• **WHAT YOU WILL DO**
Copy each line of the entries beneath that contains the word "camera".

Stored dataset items
*****
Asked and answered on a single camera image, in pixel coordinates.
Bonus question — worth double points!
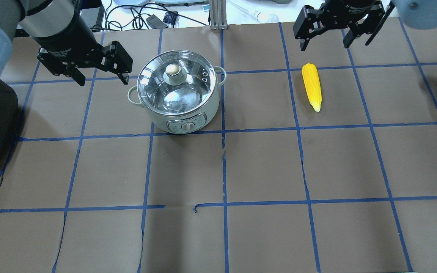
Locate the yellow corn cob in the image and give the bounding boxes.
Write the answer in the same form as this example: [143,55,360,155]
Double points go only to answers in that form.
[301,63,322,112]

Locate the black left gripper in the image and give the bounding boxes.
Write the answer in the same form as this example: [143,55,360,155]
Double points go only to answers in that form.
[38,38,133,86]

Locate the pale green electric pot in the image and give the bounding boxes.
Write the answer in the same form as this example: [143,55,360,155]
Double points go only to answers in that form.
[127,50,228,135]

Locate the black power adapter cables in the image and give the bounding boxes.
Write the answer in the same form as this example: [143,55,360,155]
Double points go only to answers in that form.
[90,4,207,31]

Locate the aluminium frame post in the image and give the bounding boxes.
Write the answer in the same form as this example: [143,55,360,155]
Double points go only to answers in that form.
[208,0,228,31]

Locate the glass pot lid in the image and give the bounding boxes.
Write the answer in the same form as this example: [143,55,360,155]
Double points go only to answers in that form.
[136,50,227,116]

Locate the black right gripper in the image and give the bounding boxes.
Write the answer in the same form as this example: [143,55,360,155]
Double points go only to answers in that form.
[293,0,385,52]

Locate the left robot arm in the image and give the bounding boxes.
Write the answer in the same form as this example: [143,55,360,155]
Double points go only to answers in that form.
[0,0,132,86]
*****
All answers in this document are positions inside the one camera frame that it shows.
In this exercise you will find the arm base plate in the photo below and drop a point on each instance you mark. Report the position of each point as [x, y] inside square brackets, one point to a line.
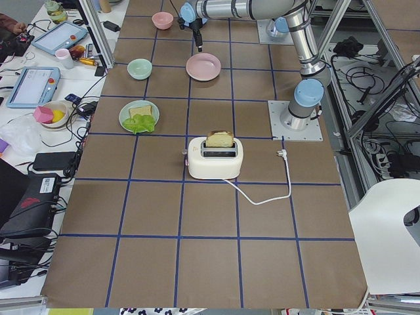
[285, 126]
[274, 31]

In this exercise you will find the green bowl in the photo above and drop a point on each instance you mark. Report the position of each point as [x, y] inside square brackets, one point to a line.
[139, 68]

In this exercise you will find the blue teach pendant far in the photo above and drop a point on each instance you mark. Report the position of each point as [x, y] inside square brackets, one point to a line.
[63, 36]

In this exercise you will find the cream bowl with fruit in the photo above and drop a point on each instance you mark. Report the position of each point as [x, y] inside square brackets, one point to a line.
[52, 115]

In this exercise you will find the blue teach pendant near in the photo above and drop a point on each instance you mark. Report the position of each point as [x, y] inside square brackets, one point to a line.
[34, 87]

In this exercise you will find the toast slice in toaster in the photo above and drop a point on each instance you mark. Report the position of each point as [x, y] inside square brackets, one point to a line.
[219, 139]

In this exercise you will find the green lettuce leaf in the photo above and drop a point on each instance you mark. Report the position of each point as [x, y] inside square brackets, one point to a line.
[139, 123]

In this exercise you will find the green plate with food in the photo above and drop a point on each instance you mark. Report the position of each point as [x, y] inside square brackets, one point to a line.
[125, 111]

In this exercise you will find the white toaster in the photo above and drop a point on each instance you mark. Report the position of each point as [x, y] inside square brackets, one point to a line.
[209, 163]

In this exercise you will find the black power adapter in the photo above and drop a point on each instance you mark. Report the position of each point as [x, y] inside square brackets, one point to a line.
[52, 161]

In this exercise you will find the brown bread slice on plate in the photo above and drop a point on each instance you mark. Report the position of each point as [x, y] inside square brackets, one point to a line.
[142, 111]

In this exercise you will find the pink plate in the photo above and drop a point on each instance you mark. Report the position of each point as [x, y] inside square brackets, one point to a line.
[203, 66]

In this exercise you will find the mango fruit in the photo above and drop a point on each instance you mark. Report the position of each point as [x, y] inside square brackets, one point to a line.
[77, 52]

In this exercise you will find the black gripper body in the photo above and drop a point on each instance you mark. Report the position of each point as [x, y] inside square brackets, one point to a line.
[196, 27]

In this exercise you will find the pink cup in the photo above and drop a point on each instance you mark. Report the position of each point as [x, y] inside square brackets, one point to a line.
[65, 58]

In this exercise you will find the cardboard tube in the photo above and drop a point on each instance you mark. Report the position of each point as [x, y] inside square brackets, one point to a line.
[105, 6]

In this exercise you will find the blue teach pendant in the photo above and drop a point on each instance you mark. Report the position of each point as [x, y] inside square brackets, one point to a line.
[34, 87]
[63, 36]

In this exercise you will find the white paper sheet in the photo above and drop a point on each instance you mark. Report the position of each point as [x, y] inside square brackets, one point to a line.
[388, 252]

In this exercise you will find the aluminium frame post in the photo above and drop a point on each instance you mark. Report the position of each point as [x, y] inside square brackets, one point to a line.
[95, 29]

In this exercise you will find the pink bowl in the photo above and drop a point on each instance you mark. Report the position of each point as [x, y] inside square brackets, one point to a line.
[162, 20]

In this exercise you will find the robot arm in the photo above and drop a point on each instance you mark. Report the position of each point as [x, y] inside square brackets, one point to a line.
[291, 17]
*****
• **SOLUTION TO THIS TASK**
Asked and answered on a single camera image, in pixel coordinates.
All answers in this document are positions inside the one camera frame that it shows.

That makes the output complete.